### Aim of the task:
Copy, from the material below, each line where "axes" shows up.

### Given data:
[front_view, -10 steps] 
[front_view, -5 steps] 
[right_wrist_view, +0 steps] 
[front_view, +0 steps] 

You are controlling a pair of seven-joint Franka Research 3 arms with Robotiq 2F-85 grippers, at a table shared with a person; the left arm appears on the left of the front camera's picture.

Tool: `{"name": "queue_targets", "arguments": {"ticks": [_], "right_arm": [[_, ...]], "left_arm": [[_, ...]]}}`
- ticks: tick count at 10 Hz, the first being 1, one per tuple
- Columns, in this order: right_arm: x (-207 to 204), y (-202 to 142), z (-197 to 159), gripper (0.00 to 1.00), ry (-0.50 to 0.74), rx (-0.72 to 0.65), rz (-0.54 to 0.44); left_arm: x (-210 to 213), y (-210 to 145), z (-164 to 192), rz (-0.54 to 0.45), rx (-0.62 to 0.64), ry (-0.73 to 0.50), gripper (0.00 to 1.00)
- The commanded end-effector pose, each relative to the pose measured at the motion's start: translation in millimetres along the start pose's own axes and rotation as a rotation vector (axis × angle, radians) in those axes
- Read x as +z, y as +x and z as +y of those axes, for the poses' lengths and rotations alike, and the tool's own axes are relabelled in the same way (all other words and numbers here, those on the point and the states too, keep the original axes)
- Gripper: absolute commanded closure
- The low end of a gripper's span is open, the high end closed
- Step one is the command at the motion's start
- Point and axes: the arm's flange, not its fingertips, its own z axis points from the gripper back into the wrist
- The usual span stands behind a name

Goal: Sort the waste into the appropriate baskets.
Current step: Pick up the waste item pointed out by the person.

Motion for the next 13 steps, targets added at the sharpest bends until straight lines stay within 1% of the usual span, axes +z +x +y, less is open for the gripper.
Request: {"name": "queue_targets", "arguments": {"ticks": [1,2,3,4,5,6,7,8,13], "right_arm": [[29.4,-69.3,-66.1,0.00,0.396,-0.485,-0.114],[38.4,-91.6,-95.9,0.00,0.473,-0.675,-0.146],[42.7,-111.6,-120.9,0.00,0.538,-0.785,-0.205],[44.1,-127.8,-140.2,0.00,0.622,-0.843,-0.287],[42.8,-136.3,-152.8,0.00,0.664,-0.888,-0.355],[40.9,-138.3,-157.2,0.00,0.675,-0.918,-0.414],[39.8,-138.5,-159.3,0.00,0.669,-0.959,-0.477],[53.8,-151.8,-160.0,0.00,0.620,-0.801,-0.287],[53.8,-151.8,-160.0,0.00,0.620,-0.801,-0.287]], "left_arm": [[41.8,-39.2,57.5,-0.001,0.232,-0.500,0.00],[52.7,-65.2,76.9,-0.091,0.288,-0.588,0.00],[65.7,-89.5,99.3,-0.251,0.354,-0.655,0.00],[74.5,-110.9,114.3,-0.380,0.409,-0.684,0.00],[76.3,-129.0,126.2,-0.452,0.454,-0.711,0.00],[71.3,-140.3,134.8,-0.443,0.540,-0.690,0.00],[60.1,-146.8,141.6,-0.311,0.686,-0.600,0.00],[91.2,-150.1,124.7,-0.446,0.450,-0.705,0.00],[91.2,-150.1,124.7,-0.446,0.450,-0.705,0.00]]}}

### Output:
- The commanded end-effector pose, each relative to the pose measured at the motion's start: translation in millimetres along the start pose's own axes and rotation as a rotation vector (axis × angle, radians) in those axes
- Read x as +z, y as +x and z as +y of those axes, for the poses' lengths and rotations alike, and the tool's own axes are relabelled in the same way (all other words and numbers here, those on the point and the states too, keep the original axes)
- Point and axes: the arm's flange, not its fingertips, its own z axis points from the gripper back into the wrist
Motion for the next 13 steps, targets added at the sharpest bends until straight lines stay within 1% of the usual span, axes +z +x +y, less is open for the gripper.

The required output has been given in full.